De manera que el cuadro de la Vieja Metrópoli no está para hacer variantes radicales en su formación y la base del equipo estará presente en el Rosabal Cordero: Torres, Johnson, Villalobos, Flores, Sirias, Fonseca, Montoya, Araúz, Castillo y Lezcano. Dudamos mucho de que el “Sheriff” sacrifique a uno de sus volantes creativos (digamos que Chiqui Brenes o el mismo Castillo), para alinear otro medio de marca, que podría ser Randall Alvarado. Cuidado y más bien, Javier retorna a una de sus formaciones de retaguardia preferidas y sale con Kevin Vega por el carril izquierdo y adelanta a Sirias a la línea de volantes. Así enfrentó al Saprissa en uno de los dos partidos. Cuenta además con Eduardo Valverde, un volante mixto y Paolo Jiménez en procura de otras alternativas tácticas.

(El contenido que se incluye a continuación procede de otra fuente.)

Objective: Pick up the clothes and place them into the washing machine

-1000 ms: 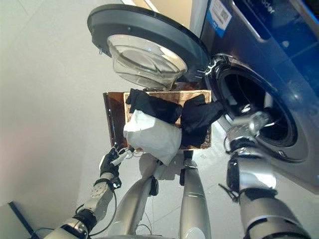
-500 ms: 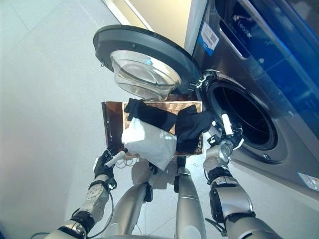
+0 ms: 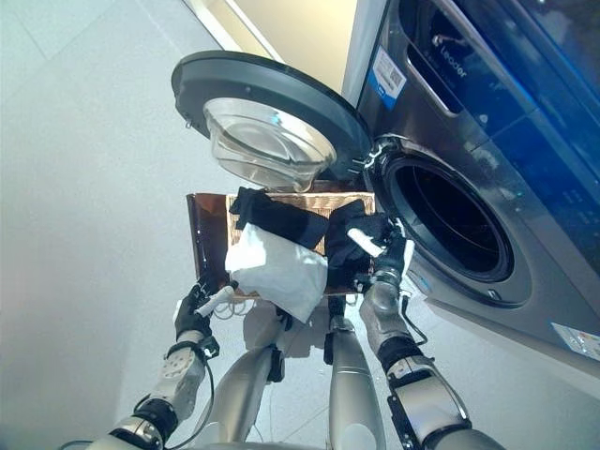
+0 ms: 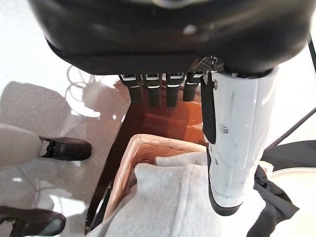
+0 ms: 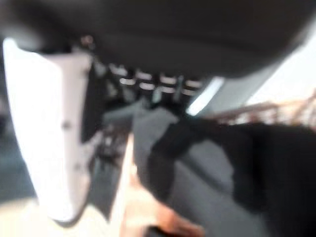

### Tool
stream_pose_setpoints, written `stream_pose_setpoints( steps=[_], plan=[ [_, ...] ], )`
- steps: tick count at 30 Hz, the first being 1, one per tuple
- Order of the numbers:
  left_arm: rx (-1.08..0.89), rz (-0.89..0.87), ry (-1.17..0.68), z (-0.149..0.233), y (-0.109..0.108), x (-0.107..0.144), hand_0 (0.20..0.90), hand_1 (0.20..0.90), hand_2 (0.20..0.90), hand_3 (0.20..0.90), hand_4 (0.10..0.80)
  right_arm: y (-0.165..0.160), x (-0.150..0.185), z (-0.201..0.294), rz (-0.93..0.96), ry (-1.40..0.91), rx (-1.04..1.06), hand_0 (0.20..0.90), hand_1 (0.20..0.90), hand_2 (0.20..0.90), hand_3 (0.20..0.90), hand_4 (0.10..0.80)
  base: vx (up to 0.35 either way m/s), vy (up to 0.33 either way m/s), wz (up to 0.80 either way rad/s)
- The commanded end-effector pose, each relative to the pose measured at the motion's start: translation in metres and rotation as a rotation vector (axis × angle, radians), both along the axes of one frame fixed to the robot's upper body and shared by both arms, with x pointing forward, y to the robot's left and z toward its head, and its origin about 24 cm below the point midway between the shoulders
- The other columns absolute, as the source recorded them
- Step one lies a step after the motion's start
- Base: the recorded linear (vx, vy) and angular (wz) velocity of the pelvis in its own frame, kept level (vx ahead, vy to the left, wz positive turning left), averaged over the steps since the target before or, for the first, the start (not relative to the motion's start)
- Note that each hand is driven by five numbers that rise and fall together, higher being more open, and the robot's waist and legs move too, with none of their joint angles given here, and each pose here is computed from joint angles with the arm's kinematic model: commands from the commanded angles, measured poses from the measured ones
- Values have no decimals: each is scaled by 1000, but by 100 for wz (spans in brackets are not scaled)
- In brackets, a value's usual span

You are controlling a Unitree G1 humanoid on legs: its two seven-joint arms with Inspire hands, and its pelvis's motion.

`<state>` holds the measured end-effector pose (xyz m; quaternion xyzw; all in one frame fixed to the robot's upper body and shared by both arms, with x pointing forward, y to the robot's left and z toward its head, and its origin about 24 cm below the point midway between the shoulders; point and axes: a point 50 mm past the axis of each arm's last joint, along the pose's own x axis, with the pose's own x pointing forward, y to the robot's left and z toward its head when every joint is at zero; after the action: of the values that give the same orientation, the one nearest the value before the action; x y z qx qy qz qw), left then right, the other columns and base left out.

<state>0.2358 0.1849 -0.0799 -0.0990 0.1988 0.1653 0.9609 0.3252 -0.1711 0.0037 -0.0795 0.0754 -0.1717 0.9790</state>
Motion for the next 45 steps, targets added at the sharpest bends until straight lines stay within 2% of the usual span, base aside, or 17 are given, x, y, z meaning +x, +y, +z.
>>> stream_pose_setpoints(
  steps=[1,4,11,15,26,37,45],
  plan=[
    [78,75,-58,7,18,0,900,900,900,900,800,13,7,22,79,-105,-231,900,900,900,900,800,0,0,0],
    [89,75,-46,7,15,2,900,900,900,900,800,27,13,23,139,-80,-403,900,900,900,900,800,0,0,0],
    [78,58,-60,10,9,7,900,900,900,900,800,47,22,27,200,-60,-465,900,900,900,900,800,0,0,0],
    [79,42,-81,15,5,11,900,900,900,900,800,46,28,30,197,-44,-523,900,900,900,900,800,0,0,0],
    [99,13,-130,26,3,18,900,900,900,900,800,29,46,51,93,-49,-634,900,900,900,900,800,-2,3,1],
    [124,24,-113,23,3,16,900,900,900,900,800,7,39,40,-24,3,-662,900,900,900,900,800,0,1,0],
    [123,22,-132,27,2,19,900,900,900,900,800,5,39,38,-21,21,-668,900,900,900,900,800,0,0,0]
  ],
)
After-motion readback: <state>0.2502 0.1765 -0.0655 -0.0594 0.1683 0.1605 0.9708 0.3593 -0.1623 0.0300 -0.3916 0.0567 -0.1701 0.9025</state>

Los jugadores del Herediano han manifestado que esperan un Cartaginés parado con un valladar defensivo. Podemos entonces imaginar una doble línea de cuatro con Johnson, Villalobos, Flores y Vega y otro adelante con Alvarado, Fonseca, Montoya y Sirias. Eso sí que sería meter el bus en el marco y aferrarse a los dos goles de ventaja. No creemos que Delgado ordene esto.
Me apunto a un partido de características tácticas similares al segundo que jugaron en el Fello Meza brumosos y morados, que terminó 0-0. Toca a la poderosa artillería del Herediano romper esta posibilidad y solo hay una forma de hacerlo: con goles, un oficio que en el Team no parece complicado.
En una final de este tipo, donde uno de los dos equipos lleva una ventaja de dos anotaciones y donde no arrancan en igualdad de condiciones, el gran actor del juego no serán ni los jugadores, ni el silbatero, que por cierto, ojalá no se equivoque. La estrella del juego es solo una: el reloj.